**WHAT THIS TASK INVOLVES**
Please find every line of the listing below where "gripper" occurs and copy it.

**DATASET SECTION**
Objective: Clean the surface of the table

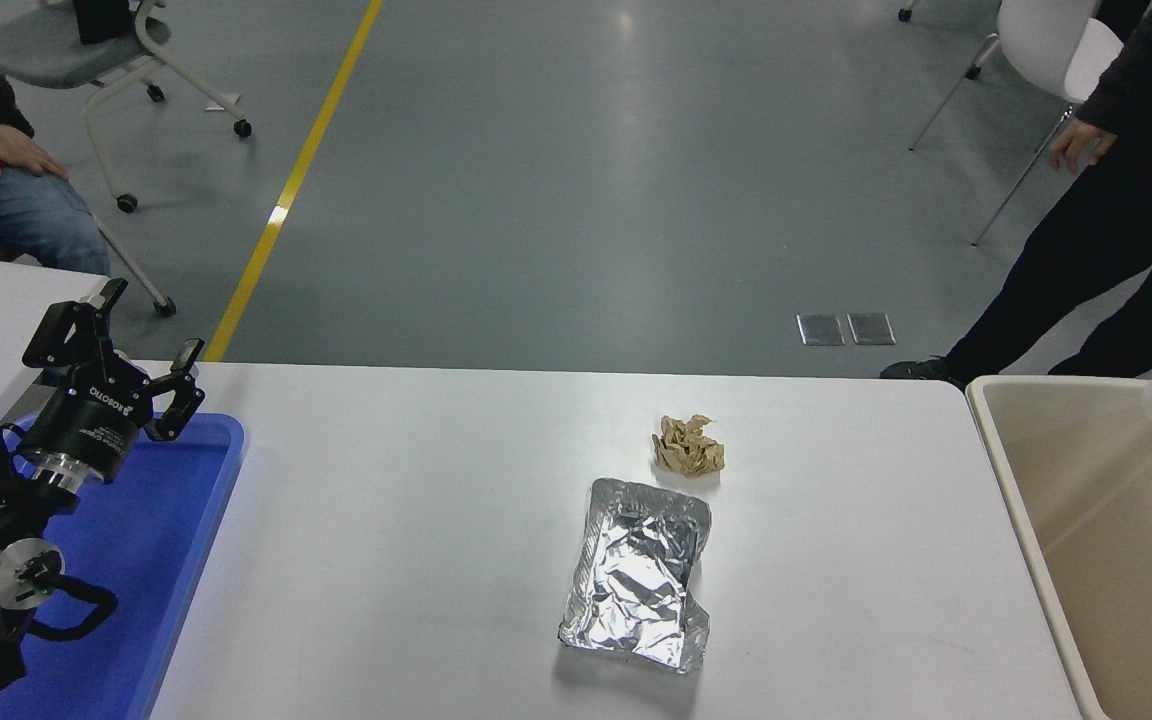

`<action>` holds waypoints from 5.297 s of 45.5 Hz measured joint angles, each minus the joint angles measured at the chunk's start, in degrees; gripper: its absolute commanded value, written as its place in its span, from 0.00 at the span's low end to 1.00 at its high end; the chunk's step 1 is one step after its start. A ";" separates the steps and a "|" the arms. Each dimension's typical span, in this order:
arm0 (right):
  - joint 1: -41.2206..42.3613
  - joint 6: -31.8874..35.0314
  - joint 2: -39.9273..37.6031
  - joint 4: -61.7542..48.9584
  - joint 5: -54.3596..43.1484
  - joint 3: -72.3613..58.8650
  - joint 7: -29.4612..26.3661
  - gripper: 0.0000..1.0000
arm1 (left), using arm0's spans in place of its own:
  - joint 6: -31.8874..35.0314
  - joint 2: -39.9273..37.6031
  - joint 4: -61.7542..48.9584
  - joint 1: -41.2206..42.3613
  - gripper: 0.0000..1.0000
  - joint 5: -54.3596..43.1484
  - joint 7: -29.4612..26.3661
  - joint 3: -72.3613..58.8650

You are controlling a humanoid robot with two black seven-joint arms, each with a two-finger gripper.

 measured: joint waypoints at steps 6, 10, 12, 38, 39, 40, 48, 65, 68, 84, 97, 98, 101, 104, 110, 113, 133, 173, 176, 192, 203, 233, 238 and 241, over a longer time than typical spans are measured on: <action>-3.30 -5.28 4.12 -4.26 3.54 -0.64 0.04 0.00 | 0.00 0.00 0.01 0.00 1.00 0.00 0.00 0.00; -5.39 -8.81 7.08 -7.41 5.39 -0.88 0.07 0.00 | 0.00 0.00 0.01 0.00 1.00 0.00 0.00 0.00; -6.48 -10.42 8.70 -9.08 6.26 -0.98 0.11 0.00 | 0.01 0.00 0.01 0.00 1.00 0.00 0.00 0.00; -18.39 -21.30 32.44 -35.94 14.52 -0.86 0.39 0.00 | 0.08 0.02 0.02 0.00 1.00 0.00 0.00 0.00; -18.77 -21.40 33.28 -36.79 14.70 -0.86 0.38 0.00 | 0.08 0.02 0.03 0.00 1.00 0.00 0.00 0.00; -19.28 -21.53 34.36 -37.92 14.92 -0.85 0.38 0.00 | 0.08 0.02 0.02 0.00 1.00 0.00 0.00 0.00; -21.77 -21.97 40.38 -43.89 16.17 -0.75 0.20 0.00 | 0.09 0.04 0.04 0.00 1.00 0.00 0.00 0.00; -24.77 -21.90 49.33 -52.09 17.93 -1.07 0.00 0.00 | 0.09 0.06 0.06 -0.01 1.00 0.00 0.00 0.00; -25.18 -21.79 50.37 -52.98 18.02 -1.11 -0.03 0.00 | 0.09 0.07 0.07 -0.01 1.00 0.00 0.00 0.00; -26.47 -21.45 53.10 -55.12 18.25 -1.17 -0.39 0.00 | 0.09 0.07 0.06 0.00 1.00 0.00 0.00 0.00; -26.69 -21.37 53.57 -55.47 18.41 -0.84 -0.72 0.92 | 0.09 0.05 0.07 0.00 1.00 0.00 0.00 0.00; -26.69 -21.46 53.58 -55.48 18.54 -0.65 -0.74 1.00 | 0.09 0.05 0.07 -0.01 1.00 0.00 0.00 0.00; -26.57 -21.66 53.59 -55.48 19.03 -0.24 -0.78 1.00 | 0.09 0.05 0.07 -0.01 1.00 0.00 0.00 0.00; -26.26 -21.85 53.50 -55.36 19.79 0.21 -0.80 1.00 | 0.09 0.05 0.07 0.00 1.00 0.00 0.00 0.00; -25.66 -21.96 53.25 -55.17 21.58 0.74 -0.84 1.00 | 0.09 0.05 0.05 0.00 1.00 0.00 0.00 0.00; -25.45 -21.96 53.18 -55.05 22.29 0.89 -0.86 1.00 | 0.09 0.05 0.04 0.00 1.00 0.00 0.00 0.00; -23.64 -21.31 49.72 -50.36 23.97 1.85 -0.87 1.00 | 0.09 0.09 0.06 -0.01 1.00 0.00 0.00 0.00; -22.45 -21.28 33.00 -11.62 23.55 31.57 1.40 1.00 | 0.09 0.06 0.03 -0.01 1.00 0.00 0.00 0.00; -23.47 -21.40 35.10 -10.81 23.44 35.37 2.04 1.00 | 0.09 0.06 0.02 -0.01 1.00 0.00 0.00 0.00; -27.74 -21.67 45.56 -9.34 23.13 49.67 10.35 1.00 | 0.09 0.03 0.01 -0.01 1.00 0.00 0.00 0.00; -30.21 -21.69 51.02 -9.31 22.71 54.93 16.22 1.00 | 0.09 0.01 0.01 -0.01 1.00 0.00 0.00 0.00; -36.59 -21.64 56.87 -9.74 16.38 62.03 22.06 1.00 | 0.09 0.01 0.04 -0.01 1.00 0.00 0.00 0.00; -36.78 -21.64 56.93 -9.82 16.22 62.30 22.19 1.00 | 0.09 0.02 0.05 -0.01 1.00 0.00 0.00 0.00; -36.85 -21.64 56.93 -9.85 16.14 62.42 22.24 1.00 | 0.09 0.03 0.06 -0.01 1.00 0.00 0.00 0.00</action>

**RESPONSE BOX**
`<action>` holds waypoints from 5.297 s of 45.5 Hz measured joint angles, each minus the joint angles measured at the chunk's start, in degrees; gripper: its absolute commanded value, written as its place in its span, from 0.00 at the span's low end to 1.00 at its high end; the chunk's step 1 is one step after its start. A ";" separates the steps and a "|" the arms. Each dimension's typical span, in this order:
  - gripper: 0.0000..1.0000
  - gripper: 0.0000..1.0000
You are controlling a humanoid robot with two black seven-joint arms, each with a two-finger gripper.

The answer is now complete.